Goal of the exercise :: Looking at the entries underneath, work out how many lines contain "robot". Write only that number.

Source data ::
========================================
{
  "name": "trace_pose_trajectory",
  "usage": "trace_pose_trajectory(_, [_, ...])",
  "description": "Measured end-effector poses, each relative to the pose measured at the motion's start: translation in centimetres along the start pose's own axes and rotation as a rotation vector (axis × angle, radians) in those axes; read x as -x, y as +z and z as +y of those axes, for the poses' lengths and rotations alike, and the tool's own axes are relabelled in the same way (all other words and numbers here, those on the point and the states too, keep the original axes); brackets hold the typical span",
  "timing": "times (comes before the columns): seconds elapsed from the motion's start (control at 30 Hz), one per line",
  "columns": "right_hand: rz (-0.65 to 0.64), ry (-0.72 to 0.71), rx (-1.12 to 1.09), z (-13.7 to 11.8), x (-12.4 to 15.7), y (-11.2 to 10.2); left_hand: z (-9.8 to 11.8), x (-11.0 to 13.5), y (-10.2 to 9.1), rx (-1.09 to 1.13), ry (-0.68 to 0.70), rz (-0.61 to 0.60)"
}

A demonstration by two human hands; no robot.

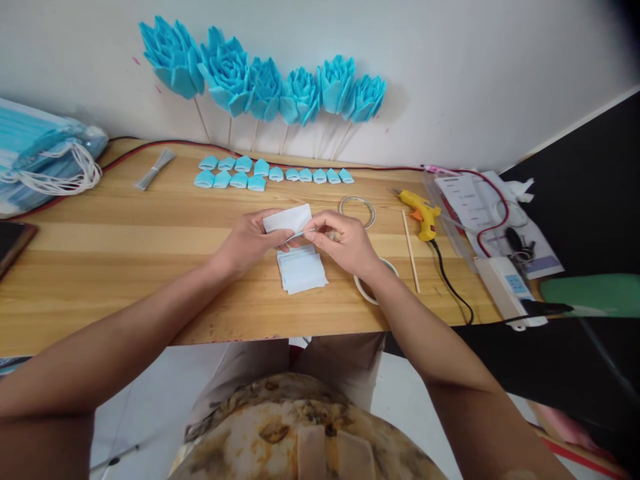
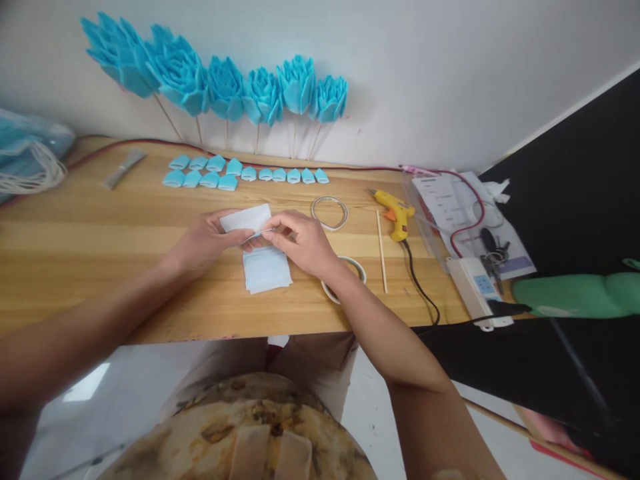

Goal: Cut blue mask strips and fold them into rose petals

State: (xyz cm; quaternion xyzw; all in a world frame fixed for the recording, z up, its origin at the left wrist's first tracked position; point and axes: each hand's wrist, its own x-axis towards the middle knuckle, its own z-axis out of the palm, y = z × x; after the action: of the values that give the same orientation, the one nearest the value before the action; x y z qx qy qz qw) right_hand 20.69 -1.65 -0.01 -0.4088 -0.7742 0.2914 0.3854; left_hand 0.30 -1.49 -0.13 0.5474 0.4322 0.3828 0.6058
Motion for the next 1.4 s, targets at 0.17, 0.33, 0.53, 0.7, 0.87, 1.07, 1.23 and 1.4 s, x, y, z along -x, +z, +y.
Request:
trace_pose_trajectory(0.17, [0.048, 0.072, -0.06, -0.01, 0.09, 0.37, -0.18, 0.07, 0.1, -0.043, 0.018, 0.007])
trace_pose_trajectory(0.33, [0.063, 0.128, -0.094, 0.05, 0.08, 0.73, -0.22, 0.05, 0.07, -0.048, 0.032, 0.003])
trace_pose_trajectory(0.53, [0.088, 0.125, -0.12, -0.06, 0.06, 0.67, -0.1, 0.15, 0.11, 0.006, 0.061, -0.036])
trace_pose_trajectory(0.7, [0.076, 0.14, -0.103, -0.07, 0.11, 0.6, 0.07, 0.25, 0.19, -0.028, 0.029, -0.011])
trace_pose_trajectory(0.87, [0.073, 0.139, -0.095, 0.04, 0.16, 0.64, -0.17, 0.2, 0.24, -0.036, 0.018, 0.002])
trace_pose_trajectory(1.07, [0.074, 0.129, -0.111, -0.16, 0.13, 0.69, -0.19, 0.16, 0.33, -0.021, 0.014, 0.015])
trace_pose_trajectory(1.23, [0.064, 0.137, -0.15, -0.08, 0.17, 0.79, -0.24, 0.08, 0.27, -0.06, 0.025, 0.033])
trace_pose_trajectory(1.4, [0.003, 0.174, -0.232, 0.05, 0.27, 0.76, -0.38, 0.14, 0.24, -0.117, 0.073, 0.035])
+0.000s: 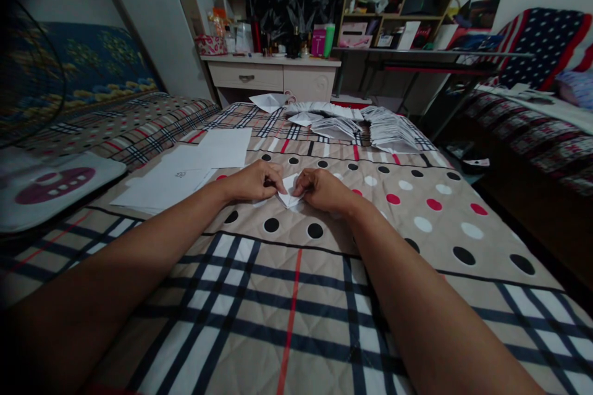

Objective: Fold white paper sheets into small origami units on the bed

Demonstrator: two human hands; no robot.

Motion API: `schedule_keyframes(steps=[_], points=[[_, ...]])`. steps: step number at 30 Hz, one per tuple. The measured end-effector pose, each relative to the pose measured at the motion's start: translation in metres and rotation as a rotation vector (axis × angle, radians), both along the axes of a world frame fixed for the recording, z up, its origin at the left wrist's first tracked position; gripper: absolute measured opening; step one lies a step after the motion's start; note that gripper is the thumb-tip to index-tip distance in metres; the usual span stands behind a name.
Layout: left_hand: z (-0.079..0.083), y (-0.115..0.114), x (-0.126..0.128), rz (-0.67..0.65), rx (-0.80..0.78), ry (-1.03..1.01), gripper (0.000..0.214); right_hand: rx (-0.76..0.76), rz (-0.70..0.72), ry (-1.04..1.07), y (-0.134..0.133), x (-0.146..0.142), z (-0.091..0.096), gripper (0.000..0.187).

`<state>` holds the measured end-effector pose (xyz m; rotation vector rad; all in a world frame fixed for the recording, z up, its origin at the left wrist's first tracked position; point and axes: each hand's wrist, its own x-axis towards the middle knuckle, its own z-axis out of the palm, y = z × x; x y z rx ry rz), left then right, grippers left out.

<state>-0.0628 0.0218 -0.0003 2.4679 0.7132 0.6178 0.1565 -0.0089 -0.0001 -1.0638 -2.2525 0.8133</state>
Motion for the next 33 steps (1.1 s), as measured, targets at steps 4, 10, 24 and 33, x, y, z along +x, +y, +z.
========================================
Written answer :: 2